December 12, 2006
From: Santa Claus
Subject: Change in existing contracts:
I regret to inform you that, effective immediately, I will no longer serve the States of Georgia, Florida, Virginia, North and South Carolina, Tennessee, Mississippi, Alabama, Texas, Louisiana and Arkansas on Christmas Eve. Due to the overwhelming current population of the earth, my contract was renegotiated by North American Fairies and Elves Local 209. As part of the new and better contract I also get longer breaks for milk and cookies so keep that in mind. However, I'm certain that your children will be in good hands with your local replacement, who happens to be my third cousin, Bubba Claus. His side of the family is from the South Pole. He shares my goal of delivering toys to all the good boys and girls; however, there are a few differences between us.
Differences such as:
1. There is no danger of the Grinch stealing your presents from Bubba Claus. He has a gun rack on his sleigh and a bumper sticker that reads: "These toys insured by Smith and Wesson."
2. Instead of milk and cookies, Bubba Claus prefers that children leave RC cola and pork rinds [or a moon pie] on the fireplace. And Bubba doesn't smoke a pipe. He dips a little snuff though, so please have an empty spit can handy.
3. Bubba Claus' sleigh is pulled by floppy-eared, flyin' coon dogs instead of reindeer. I made the mistake of loaning him a couple of my reindeer one time, and Blitzen's head now overlooks Bubba's fireplace.

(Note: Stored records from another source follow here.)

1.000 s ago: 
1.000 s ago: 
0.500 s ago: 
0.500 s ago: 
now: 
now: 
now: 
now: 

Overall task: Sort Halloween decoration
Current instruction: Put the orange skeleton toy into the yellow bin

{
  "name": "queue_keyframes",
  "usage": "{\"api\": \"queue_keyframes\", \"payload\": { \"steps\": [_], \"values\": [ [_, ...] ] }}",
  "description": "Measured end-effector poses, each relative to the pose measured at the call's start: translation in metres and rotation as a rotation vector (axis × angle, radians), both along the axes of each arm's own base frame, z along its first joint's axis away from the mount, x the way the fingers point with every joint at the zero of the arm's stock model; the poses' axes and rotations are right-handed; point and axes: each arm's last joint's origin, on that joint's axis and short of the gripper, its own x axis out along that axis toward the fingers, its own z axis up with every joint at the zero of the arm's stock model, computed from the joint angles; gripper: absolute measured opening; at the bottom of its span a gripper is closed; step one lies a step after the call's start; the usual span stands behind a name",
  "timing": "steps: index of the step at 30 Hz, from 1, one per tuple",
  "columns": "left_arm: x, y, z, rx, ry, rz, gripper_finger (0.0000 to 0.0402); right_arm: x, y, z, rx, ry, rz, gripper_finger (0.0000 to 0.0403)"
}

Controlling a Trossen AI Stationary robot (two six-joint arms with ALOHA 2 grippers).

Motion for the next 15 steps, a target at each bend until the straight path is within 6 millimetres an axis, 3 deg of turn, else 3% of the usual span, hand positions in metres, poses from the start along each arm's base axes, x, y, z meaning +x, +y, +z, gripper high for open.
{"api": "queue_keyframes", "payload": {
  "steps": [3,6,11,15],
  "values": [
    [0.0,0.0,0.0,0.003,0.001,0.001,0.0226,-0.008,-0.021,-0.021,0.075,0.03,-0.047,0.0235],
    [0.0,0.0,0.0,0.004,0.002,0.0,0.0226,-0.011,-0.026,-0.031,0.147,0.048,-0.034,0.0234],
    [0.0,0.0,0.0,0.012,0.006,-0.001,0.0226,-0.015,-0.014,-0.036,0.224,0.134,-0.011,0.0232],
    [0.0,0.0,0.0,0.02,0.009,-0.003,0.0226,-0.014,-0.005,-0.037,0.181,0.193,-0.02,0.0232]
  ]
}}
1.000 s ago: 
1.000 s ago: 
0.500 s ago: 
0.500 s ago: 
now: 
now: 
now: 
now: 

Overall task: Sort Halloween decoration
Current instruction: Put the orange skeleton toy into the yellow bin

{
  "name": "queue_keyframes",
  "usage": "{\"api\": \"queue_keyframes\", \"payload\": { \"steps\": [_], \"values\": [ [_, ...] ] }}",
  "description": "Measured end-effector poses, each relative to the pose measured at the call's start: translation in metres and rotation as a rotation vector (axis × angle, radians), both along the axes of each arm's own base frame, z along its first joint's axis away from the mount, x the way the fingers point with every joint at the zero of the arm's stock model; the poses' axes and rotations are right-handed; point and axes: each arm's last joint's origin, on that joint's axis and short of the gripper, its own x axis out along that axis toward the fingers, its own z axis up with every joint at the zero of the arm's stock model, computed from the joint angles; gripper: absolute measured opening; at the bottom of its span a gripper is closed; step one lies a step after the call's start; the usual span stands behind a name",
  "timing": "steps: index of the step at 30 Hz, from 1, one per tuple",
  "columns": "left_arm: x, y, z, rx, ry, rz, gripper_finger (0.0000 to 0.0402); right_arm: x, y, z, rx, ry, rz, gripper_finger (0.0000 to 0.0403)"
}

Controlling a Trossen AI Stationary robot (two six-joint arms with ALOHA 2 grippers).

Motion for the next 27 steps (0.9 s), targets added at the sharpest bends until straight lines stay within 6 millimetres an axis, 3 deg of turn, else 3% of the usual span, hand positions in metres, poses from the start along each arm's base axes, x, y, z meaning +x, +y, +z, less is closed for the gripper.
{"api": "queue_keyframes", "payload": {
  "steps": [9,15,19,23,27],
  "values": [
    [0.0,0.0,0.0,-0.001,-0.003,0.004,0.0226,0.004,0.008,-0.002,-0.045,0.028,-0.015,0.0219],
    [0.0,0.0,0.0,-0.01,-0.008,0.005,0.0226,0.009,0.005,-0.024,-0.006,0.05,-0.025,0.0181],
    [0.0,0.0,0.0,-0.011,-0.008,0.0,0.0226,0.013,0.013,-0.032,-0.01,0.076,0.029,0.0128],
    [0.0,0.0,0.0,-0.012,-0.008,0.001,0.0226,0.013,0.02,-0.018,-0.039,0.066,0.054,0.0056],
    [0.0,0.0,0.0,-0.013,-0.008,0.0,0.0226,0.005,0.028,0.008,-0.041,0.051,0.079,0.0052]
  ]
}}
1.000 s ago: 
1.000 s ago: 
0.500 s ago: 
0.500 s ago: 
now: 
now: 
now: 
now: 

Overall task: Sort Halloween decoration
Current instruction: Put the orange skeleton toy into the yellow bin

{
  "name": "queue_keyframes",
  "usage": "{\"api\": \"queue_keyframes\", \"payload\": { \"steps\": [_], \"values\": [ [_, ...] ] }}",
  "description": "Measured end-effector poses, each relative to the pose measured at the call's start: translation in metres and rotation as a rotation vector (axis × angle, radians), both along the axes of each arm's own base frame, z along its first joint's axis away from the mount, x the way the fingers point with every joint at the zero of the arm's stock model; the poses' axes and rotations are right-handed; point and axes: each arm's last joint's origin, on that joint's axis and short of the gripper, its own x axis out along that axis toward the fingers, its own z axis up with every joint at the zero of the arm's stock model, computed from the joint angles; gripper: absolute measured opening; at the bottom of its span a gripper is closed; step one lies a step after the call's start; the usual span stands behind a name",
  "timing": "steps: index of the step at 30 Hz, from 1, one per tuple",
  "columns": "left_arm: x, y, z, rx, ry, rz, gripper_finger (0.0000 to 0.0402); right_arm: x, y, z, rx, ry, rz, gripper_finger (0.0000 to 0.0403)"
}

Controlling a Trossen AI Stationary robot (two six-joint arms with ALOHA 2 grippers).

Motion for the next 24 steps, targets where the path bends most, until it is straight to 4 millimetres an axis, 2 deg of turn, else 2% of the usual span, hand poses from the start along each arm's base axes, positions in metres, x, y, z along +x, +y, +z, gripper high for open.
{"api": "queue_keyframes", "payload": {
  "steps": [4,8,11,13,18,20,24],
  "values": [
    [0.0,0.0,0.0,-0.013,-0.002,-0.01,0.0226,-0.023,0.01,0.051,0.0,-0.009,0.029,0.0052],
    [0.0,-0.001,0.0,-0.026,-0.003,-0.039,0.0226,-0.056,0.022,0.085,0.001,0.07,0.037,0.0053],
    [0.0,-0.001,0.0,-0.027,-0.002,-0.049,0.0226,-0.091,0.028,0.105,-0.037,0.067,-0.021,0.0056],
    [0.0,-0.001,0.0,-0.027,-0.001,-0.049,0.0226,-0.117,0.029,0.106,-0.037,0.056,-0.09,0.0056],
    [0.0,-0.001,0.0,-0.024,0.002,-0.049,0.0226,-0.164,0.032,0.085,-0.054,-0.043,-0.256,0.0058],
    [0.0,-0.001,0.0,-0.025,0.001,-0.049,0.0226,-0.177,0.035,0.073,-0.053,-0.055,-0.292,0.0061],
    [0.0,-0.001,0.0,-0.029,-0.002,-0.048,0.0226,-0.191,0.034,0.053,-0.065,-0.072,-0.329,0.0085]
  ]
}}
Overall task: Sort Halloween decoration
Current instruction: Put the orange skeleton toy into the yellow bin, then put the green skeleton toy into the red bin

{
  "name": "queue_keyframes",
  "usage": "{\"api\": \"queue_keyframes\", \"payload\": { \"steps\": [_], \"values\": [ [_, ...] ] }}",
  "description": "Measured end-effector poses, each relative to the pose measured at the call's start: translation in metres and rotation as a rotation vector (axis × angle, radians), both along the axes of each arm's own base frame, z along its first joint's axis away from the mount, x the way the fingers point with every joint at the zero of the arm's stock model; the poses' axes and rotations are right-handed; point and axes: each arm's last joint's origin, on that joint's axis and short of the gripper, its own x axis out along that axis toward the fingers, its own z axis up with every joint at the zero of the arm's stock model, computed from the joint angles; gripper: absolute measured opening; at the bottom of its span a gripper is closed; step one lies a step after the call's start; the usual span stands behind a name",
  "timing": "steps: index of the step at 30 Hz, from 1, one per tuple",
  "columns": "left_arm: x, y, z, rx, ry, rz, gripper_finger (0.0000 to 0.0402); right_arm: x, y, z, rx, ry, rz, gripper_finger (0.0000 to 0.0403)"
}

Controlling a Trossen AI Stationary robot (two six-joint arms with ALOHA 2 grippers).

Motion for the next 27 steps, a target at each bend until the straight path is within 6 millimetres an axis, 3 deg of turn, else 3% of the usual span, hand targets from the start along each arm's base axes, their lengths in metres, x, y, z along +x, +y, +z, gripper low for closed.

4. You won't hear "On Comet, on Cupid, on Donner and Blitzen" when Bubba Claus arrives. Instead, you'll hear, "On Earnhardt, on Andretti, on Elliott and Petty."
5."Ho, Ho, Ho!" has been replaced by "Yee Haw!" And you also are likely to hear Bubba's elves respond, "I her'd dat!"
6. As required by Southern highway laws, Bubba Claus' sleigh does have a Yosemite Sam safety triangle on the back with the words "Back Off."
7. The usual Christmas movie classics such as "Miracle on 34th Street" and "It's a Wonderful Life" will not be shown in your negotiated viewing area. Instead, you'll see "Boss Hogg Saves Christmas" and "Smokey and the Bandit IV" featuring Burt Reynolds as Bubba Claus and dozens of state patrol cars crashing into each other.
Sincerely Yours,
Santa Claus
[Update]:
P.S. More Christmas magic for Southern kids....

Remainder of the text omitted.